TASK PROMPT. Retype, exactly as they appear below, the lines between the line holding "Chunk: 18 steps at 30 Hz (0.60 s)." and the line holding "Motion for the", both ends included.

DATA.
# # #

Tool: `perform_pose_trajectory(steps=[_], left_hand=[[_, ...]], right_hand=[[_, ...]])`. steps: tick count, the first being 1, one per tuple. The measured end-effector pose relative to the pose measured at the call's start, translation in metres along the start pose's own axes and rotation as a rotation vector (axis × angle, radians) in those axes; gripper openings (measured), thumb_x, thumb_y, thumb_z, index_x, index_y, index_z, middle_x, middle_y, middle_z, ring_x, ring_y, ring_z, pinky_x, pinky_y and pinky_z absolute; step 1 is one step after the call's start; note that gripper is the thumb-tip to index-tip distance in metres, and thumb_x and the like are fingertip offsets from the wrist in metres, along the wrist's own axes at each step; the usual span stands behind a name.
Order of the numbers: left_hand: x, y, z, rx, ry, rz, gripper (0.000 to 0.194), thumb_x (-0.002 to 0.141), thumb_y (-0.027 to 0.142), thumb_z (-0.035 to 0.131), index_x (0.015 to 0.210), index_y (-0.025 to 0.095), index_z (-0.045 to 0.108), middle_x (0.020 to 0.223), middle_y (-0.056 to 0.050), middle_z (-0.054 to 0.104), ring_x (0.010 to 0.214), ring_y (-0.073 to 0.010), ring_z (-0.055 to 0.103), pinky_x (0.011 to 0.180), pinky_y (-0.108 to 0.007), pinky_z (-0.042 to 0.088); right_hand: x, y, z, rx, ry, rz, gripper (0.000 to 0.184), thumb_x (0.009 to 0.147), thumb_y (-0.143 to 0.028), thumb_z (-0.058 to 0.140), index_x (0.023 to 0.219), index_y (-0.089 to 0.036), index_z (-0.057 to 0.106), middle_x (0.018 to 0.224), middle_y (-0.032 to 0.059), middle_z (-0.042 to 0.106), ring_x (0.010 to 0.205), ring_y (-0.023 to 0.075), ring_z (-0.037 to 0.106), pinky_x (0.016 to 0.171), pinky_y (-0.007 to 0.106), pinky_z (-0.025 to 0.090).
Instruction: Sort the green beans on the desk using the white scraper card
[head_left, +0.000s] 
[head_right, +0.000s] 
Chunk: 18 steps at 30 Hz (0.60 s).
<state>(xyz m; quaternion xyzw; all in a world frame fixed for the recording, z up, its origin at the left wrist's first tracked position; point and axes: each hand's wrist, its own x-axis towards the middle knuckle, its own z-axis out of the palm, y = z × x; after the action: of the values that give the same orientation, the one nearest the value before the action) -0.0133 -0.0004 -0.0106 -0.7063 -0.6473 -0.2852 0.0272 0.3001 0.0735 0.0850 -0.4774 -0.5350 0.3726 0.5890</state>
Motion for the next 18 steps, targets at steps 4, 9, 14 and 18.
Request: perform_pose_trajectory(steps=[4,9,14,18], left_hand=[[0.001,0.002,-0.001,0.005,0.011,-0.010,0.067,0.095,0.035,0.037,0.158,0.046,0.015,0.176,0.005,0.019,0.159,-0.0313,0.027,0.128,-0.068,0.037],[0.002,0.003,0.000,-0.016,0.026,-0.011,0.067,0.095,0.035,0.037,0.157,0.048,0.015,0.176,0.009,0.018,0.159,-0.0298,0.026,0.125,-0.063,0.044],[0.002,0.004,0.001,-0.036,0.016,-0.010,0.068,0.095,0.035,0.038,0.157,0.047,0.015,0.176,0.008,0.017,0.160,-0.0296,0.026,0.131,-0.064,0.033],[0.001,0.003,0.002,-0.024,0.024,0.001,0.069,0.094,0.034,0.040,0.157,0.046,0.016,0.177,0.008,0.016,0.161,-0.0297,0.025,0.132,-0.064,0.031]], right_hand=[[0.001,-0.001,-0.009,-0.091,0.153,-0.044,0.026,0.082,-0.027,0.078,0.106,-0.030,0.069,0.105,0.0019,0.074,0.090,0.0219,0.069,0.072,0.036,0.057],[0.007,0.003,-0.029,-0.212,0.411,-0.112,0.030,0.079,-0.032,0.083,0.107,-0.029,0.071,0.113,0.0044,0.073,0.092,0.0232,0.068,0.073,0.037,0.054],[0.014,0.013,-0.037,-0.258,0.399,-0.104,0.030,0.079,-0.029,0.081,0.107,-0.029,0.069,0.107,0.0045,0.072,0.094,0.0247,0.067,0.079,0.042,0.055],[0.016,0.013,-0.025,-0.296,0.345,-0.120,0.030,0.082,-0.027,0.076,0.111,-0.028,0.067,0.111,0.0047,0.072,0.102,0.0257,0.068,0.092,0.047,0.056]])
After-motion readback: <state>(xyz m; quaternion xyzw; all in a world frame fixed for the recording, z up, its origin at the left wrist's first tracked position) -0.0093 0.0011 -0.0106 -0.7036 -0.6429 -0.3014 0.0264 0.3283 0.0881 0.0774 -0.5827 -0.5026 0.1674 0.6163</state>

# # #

TASK OUTPUT.
Chunk: 18 steps at 30 Hz (0.60 s).
<state>(xyz m; quaternion xyzw; all in a world frame fixed for the recording, z up, its origin at the left wrist's first tracked position; point and axes: each hand's wrist, its own x-axis towards the middle knuckle, its own z-axis out of the palm, y = z × x; after the action: of the values that give the same orientation, the one nearest the value before the action) -0.0133 -0.0004 -0.0106 -0.7063 -0.6473 -0.2852 0.0272 0.3001 0.0735 0.0850 -0.4774 -0.5350 0.3726 0.5890</state>
Motion for the next 18 steps, targets at steps 4, 9, 14 and 18.

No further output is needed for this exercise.